Start of RECORDS FOR THIS TASK

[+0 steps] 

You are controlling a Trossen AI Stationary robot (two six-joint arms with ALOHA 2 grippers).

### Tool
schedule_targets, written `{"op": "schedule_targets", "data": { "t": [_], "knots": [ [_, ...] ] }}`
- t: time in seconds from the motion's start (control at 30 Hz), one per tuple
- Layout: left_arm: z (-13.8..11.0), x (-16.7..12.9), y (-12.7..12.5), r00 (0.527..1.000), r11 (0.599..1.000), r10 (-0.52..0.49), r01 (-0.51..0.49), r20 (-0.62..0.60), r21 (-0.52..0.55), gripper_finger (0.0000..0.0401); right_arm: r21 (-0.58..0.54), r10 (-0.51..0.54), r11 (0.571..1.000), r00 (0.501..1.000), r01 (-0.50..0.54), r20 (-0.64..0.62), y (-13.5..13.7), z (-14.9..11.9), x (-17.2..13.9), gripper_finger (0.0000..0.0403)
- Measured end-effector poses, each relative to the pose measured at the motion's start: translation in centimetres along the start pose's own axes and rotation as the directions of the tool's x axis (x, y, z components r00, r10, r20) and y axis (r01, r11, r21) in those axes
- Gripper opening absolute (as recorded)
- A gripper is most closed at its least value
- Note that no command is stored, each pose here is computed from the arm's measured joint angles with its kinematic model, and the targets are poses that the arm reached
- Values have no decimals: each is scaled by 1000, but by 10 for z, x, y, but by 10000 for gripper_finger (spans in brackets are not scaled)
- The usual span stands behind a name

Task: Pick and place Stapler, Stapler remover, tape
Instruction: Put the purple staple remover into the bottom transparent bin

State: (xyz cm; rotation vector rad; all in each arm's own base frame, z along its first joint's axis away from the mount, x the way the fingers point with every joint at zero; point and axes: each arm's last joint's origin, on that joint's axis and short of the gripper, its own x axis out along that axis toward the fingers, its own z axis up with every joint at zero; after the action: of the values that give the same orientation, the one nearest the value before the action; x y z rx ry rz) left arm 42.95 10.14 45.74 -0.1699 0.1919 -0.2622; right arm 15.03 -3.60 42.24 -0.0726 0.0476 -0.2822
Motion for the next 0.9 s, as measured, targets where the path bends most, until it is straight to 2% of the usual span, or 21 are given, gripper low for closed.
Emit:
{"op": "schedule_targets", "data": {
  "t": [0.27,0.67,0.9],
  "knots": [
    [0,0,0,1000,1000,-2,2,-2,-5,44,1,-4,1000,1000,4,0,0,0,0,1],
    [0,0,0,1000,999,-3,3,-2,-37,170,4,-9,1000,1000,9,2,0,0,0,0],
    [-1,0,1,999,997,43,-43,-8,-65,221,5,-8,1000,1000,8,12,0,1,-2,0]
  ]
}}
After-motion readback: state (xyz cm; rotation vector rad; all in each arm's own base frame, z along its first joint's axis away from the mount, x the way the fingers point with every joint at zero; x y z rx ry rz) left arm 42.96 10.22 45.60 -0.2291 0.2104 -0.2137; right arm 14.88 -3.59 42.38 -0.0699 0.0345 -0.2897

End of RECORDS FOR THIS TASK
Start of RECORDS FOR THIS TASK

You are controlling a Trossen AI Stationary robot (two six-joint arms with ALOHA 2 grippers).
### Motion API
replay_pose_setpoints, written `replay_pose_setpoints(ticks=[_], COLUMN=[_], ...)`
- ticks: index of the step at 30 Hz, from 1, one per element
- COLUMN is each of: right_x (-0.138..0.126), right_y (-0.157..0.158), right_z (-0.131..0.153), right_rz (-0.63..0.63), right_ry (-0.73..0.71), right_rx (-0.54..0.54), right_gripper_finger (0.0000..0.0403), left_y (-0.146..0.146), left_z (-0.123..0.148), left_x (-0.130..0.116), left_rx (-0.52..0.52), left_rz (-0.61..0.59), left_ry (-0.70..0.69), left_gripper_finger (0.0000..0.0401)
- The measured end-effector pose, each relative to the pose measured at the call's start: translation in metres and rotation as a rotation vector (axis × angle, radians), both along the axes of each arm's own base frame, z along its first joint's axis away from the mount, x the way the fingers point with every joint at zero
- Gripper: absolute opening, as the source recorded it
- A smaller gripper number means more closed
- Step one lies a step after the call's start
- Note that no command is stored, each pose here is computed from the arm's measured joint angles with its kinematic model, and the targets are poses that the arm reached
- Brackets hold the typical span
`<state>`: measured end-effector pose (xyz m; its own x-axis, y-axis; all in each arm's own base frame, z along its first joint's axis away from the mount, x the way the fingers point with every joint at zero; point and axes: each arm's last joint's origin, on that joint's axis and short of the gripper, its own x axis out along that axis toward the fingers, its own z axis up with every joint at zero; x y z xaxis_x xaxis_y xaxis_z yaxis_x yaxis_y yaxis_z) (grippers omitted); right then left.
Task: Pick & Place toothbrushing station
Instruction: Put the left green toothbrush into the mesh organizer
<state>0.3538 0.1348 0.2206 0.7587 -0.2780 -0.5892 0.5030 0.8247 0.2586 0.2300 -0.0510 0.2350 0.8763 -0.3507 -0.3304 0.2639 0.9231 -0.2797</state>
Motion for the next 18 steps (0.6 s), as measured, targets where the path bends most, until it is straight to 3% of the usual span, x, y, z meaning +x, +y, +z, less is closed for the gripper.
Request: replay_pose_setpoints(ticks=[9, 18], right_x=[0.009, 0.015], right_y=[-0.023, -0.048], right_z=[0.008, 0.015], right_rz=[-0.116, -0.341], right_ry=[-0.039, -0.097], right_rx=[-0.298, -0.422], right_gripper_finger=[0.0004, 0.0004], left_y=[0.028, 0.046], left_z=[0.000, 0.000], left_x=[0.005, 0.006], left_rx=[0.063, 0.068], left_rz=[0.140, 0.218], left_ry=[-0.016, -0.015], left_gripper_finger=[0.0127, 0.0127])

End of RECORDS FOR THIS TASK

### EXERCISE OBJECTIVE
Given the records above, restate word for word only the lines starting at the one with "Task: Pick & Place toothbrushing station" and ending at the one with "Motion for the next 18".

### YOUR RESPONSE
Task: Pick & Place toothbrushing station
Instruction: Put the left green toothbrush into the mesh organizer
<state>0.3538 0.1348 0.2206 0.7587 -0.2780 -0.5892 0.5030 0.8247 0.2586 0.2300 -0.0510 0.2350 0.8763 -0.3507 -0.3304 0.2639 0.9231 -0.2797</state>
Motion for the next 18 steps (0.6 s), as measured, targets where the path bends most, until it is straight to 3% of the usual span, x, y, z meaning +x, +y, +z, less is closed for the gripper.

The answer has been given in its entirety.